Task details - Word for word, copy the lines from the one with "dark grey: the" to the last line of the data below, counting both, and keep every picture out.

Provided material -
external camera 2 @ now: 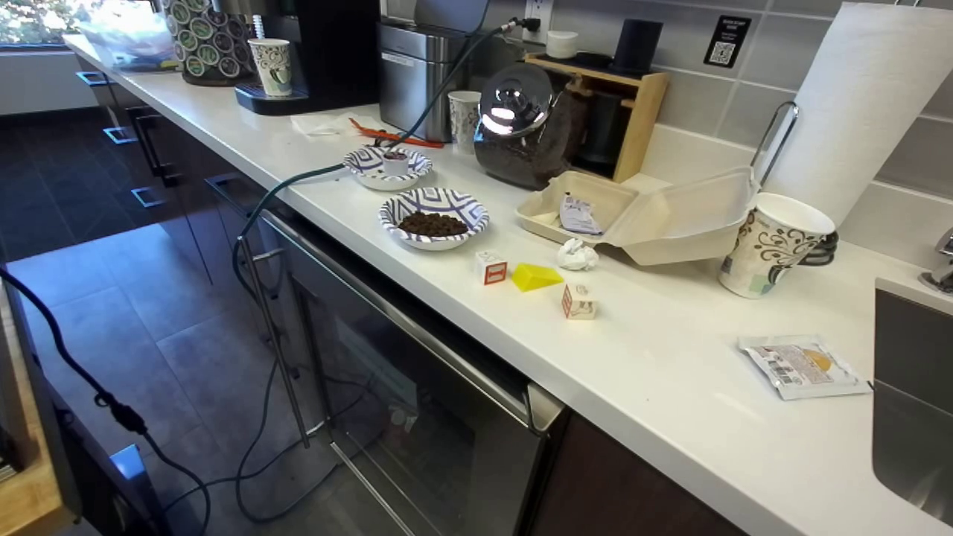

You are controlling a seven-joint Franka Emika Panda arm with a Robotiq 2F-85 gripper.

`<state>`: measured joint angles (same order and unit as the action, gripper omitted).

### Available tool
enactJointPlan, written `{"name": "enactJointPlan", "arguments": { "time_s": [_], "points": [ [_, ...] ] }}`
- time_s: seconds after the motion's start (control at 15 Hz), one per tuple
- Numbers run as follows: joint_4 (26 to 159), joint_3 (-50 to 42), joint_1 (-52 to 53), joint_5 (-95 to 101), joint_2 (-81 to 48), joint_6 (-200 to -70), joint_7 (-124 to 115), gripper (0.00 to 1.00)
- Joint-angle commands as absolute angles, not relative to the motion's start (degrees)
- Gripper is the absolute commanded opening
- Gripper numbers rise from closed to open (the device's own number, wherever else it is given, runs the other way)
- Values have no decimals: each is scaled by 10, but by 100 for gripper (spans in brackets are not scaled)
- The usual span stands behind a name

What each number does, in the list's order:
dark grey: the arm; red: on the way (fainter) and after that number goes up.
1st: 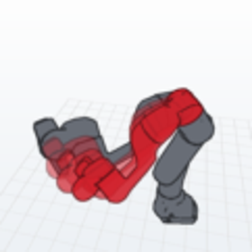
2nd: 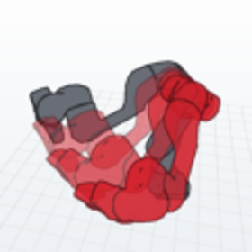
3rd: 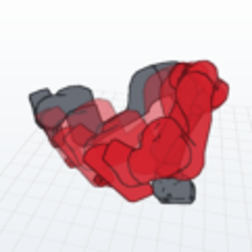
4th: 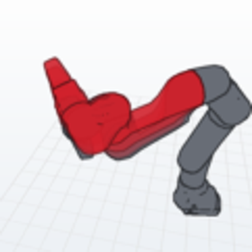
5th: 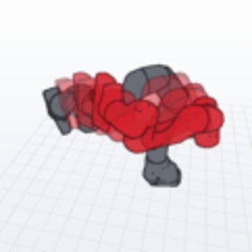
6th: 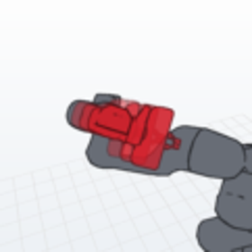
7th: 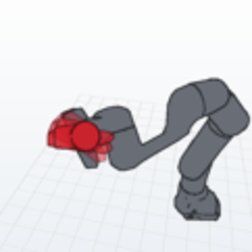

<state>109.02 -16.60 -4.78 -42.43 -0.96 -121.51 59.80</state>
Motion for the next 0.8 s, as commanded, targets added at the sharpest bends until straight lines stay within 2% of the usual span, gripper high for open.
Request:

Exercise response -
dark grey: the arm; red: on the way (fainter) and after that number goes up.
1st: 
2nd: 
3rd: 
4th: 
5th: 
6th: 
7th: 

<state>109.02 -16.60 -4.78 -42.43 -0.96 -121.51 59.80</state>
Motion for the next 0.8 s, as commanded, targets added at the sharpest bends until straight lines stay within 2% of the usual span, gripper high for open.
Request:

No more output is expected here.